Response Y (Not Exact Case): If either y_1 or y_2 is not observed exactly, then exact_Y = false and the dimension of Y should be 100 by 8 (= N * 4D): the first four columns are for y_1 and the remaining for y_2. For each block of 4 columns, they should be structured as (tl, yl, yu, tu), corresponding to the lower bound of truncation, lower bound of censoring, upper bound of censoring and upper bound of truncation, respectively. Some typical cases are listed below:
- Both y_1 and y_2 are observed exactly: Assume y_1 = 2.0 and y_2 = 3.0, then the first row of Y should be [0.0 2.0 2.0 Inf 0.0 3.0 3.0 Inf]. Alternatively, we can set exact_Y = true (see the previous case), and also set the first row of Y as [2.0 3.0].
- y_1 is observed exactly, y_2 is left-truncated at 1.0 but observed exactly (e.g. an insurance deductible): Assume y_1 = 2.0 and y_2 = 3.0, then the first row of Y should be [0.0 2.0 2.0 Inf 1.0 3.0 3.0 Inf].
- y_1 is observed exactly, y_2 is right-censored at 2.0 (e.g. a payment limit): Assume y_1 = 2.0 and y_2 = 3.0, then the first row of Y should be [0.0 2.0 2.0 Inf 0.0 2.0 Inf Inf].
- y_1 is observed exactly, y_2 is only observed within a range: Assume y_1 = 2.0 and y_2 = 3.0, but we only observe 2.5 < y_2 < 3.5, then the first row of Y should be [0.0 2.0 2.0 Inf 0.0 2.5 3.5 Inf].
Logit Regression Coefficients α: Assume we would like to fit an LRMoE with three latent classes (g = 3), then the dimension of α should be 5 by 3 (= N * g). For example, a noninformative guess can be initialized as α = fill(0.0, 5, 3).
Component Distribution comp_dist: Assume we would like to fit an LRMoE with three lateht classes (g = 3), then the dimension of comp_dist should be 2 by 3 (= D * g). For example, if we assume y_1 is a mixture of lognormals and y_2 is a mixture of gammas, then comp_dist = [LogNormalExpert(1.0, 2.0) LogNormalExpert(1.5, 2.5) LogNormalExpert(2.0, 3.0); GammaExpert(1.0, 2.0) GammaExpert(1.5, 2.5) GammaExpert(2.0, 3.0)]. Note that the columns of comp_dist should be distinct, otherwise the model is not identifiable.
Penalty on Logit Regression Coefficients pen_α: It should be a single number (i.e. a uniform penalty imposed on all coefficients in α). For example, when pen_α = 2.0, then the penalty sum( (α ./ 2.0).^2 ) is subtracted from the loglikelihood as a penalty. In other words, we would not like the magnitude of α to be too large.

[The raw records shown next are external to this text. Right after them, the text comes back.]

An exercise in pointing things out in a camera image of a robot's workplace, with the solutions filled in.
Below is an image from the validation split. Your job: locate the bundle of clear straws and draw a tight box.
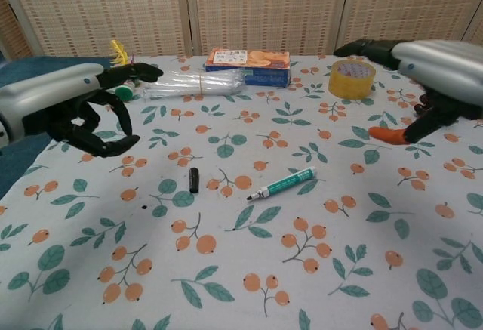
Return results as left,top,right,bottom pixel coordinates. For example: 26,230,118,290
140,68,248,101

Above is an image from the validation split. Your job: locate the floral fruit print tablecloth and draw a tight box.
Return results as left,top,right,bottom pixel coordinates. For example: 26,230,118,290
0,54,483,330

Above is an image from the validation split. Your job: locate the colourful feather shuttlecock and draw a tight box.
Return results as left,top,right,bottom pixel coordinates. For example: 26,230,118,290
109,39,146,103

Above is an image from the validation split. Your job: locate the black marker cap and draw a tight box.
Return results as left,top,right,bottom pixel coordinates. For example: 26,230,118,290
188,167,201,195

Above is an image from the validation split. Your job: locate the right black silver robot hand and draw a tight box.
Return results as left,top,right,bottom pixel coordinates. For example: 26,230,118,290
333,39,483,146

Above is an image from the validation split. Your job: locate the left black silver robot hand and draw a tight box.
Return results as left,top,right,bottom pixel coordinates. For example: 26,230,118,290
0,61,165,159

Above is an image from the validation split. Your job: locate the orange blue cracker box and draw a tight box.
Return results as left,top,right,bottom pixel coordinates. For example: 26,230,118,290
205,47,292,88

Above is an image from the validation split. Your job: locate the dark red grape bunch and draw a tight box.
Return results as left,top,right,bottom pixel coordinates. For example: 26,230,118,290
413,94,433,118

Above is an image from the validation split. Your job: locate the white green marker pen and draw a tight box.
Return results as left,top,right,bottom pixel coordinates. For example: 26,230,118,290
246,166,319,203

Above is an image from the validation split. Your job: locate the woven folding screen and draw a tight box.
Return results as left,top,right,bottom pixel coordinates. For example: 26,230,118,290
0,0,483,60

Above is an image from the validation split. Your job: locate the yellowish clear tape roll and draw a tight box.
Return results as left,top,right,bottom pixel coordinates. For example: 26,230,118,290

Penalty on Parameters of Expert Functions pen_params: Using the comp_dist mentioned above, pen_params should be a matrix of size 2 by 3 (= D * g), where each entry is a vector of real numbers penalizing the parameters of expert functions. Usually, the user can leave this argument as default. For more details, the user is referred to the package source code.